There are 2 ways to interpret the above conversation:

1.) App.net is doomed because its growth has slowed and it still has less than 30,000 members.

2.) App.net has a bright future because its membership is so dedicated and smart and working hard to figure out how to make it a success.


For most people, it doesn't solve a pain point they have. This type of social network, for most people, is simply just nice to have, but not worth paying for.

For some people, it's exactly what they need and solves their pain (or at least would if there are sufficient number of other users). But there's not enough of them, and the low number of such users isn't enough to sustain a commercial company or a social community.


app.net is just a cool name


It's a terrible name. It has nothing to do with apps.


I agree that app.net is an awkward name, but you're wrong about it not being about apps: It's developed explicitly as a platform on top of which apps can be built. Hence the File API.

The Twitter-like interface you see when going to the site is Alpha, an app built on top of the app.net services. Similarly there are apps like Patter which go in other directions, creating an IRC-like environment.


Dalton is very patient, damn frugal, and smart. His API programming team is off-the-charts talented (essentially 14 Stanford and Carnegie Mellon guys), and here's the important part - they get along very, very well. So, the team is tight, and thinking long term.

They've got a rock-solid cash position, and I wouldn't be surprised for Marc Andreessen to re-invest after 2 years, just to own a piece of this flex infrastructure for such a small $ amount.

Today's announcement is exactly what's next. Building more ways to "roll your own social network". The API is amazingly rich - the developers love it.

For example, messaging is far beyond Twitter's broken DM mechanism. The API allows you to DEFINE messaging protocols, and uniquely build a social network with a distinct message system. It's software-definable, via the API.

What's actually happened in the first 5-1/2 months is that the "core API" is finally finished. They've actually unbundled all the core social 2.0 infrastructures.

Watch for more creative "edge API" ideas (like this social Dropbox) to come out, now that the core team of 14 is freeing up to invent.

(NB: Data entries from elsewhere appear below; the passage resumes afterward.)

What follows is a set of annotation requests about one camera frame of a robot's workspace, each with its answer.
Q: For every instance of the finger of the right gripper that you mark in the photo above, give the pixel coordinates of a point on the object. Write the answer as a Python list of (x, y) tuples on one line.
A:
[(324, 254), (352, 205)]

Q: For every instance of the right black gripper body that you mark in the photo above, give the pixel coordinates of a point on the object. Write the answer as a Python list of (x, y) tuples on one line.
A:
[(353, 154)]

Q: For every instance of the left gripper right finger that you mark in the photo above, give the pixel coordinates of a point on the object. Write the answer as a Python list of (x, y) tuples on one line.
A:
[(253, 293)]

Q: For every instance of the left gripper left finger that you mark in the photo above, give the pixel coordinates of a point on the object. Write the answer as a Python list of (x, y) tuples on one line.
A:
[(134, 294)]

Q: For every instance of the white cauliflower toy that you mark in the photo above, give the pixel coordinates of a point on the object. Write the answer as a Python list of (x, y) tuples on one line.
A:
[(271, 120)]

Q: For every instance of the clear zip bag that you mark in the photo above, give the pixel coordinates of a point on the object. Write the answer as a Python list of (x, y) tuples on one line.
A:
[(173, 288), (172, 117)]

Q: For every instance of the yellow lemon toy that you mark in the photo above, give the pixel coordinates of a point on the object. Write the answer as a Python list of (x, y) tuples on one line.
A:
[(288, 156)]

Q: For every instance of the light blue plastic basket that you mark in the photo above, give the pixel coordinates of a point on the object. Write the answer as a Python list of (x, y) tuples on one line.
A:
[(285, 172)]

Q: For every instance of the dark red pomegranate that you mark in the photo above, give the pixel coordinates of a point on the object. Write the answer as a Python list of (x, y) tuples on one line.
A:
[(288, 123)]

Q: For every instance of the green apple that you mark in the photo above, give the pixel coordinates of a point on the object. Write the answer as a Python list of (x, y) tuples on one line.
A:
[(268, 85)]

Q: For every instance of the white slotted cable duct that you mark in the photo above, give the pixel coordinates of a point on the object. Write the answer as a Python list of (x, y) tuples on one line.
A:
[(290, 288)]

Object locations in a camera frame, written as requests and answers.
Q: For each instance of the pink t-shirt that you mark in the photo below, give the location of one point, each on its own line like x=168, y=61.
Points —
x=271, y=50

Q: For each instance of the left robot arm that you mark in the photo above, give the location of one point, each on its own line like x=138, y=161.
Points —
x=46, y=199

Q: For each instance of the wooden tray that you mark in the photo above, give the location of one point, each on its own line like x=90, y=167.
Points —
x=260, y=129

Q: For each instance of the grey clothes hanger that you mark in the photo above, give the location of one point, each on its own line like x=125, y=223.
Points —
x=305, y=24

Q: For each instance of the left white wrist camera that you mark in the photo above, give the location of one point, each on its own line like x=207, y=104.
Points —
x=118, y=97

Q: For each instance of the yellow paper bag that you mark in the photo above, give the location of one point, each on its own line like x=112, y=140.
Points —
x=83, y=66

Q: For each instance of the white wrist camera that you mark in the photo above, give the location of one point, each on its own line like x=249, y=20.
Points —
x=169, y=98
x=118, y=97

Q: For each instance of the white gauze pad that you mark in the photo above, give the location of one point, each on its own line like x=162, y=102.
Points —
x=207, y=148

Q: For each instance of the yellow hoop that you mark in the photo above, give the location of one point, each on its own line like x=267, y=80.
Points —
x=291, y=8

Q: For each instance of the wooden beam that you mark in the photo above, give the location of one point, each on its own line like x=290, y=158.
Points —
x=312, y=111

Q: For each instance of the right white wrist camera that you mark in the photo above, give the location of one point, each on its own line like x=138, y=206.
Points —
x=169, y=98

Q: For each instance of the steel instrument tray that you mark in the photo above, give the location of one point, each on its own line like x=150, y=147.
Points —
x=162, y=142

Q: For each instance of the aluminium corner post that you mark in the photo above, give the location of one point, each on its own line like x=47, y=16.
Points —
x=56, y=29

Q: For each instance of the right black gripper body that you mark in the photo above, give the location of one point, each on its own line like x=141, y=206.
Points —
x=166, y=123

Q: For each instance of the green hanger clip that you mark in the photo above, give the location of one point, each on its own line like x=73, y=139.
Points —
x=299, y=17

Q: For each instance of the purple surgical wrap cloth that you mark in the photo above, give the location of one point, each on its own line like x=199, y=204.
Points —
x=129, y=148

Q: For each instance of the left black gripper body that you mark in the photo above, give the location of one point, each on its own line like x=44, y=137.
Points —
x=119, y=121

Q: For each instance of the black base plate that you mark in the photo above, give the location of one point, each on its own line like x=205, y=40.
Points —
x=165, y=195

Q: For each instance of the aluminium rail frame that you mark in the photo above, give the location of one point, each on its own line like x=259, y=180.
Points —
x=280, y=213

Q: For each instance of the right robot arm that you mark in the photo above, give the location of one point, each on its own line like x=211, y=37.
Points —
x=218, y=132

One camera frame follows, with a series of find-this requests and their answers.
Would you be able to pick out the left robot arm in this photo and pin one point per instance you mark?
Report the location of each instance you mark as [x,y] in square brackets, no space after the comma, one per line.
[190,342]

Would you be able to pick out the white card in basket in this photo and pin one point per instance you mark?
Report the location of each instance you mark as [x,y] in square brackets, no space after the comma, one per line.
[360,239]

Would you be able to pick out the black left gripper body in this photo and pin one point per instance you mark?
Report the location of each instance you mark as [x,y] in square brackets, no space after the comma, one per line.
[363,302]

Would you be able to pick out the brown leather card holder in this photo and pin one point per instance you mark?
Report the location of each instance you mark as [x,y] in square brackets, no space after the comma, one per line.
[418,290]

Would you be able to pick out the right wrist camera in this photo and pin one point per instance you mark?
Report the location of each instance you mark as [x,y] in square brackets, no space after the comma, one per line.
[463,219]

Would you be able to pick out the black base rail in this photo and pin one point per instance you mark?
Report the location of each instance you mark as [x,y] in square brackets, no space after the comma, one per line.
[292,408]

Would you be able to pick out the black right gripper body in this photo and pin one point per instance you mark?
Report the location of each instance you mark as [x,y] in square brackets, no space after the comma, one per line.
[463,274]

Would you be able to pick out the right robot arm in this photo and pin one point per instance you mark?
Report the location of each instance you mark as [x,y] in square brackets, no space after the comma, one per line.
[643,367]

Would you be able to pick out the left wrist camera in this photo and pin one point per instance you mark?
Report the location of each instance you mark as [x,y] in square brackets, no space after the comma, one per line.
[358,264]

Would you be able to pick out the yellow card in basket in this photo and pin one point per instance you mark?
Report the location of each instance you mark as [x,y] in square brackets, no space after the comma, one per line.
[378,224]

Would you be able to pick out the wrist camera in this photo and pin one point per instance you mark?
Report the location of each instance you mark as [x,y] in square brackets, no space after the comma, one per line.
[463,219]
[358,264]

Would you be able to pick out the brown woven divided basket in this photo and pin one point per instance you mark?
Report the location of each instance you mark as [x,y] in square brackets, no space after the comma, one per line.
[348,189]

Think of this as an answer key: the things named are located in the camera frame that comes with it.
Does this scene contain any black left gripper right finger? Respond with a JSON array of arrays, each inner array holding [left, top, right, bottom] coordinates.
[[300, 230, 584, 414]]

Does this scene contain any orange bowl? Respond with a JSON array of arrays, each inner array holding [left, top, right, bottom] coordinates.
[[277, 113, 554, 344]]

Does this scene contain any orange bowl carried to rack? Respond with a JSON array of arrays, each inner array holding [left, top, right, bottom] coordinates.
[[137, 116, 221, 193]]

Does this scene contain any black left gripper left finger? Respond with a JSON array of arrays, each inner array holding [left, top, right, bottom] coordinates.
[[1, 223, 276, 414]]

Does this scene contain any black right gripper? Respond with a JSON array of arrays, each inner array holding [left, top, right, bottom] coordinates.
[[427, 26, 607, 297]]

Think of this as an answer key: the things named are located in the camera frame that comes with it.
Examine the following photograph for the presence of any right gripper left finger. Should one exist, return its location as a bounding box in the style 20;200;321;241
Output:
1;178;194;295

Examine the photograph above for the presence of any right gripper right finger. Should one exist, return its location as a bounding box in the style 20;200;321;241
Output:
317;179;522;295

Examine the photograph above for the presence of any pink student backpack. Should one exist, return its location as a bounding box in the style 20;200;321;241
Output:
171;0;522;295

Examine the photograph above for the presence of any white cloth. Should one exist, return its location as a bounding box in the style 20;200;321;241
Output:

I could swear I read this exact same comment, word for word, in the last few days on HN.


He posted the same comment earlier on the App.net File announcement


essentially 14 Stanford and Carnegie Mellon guys

I'd love to be proved wrong, but I imagine that funding isn't going to last for too long with that many developers.

I'm making a social app right now, as it happens. I will never use an API that requires every user to buy a subscription to it- simple as that.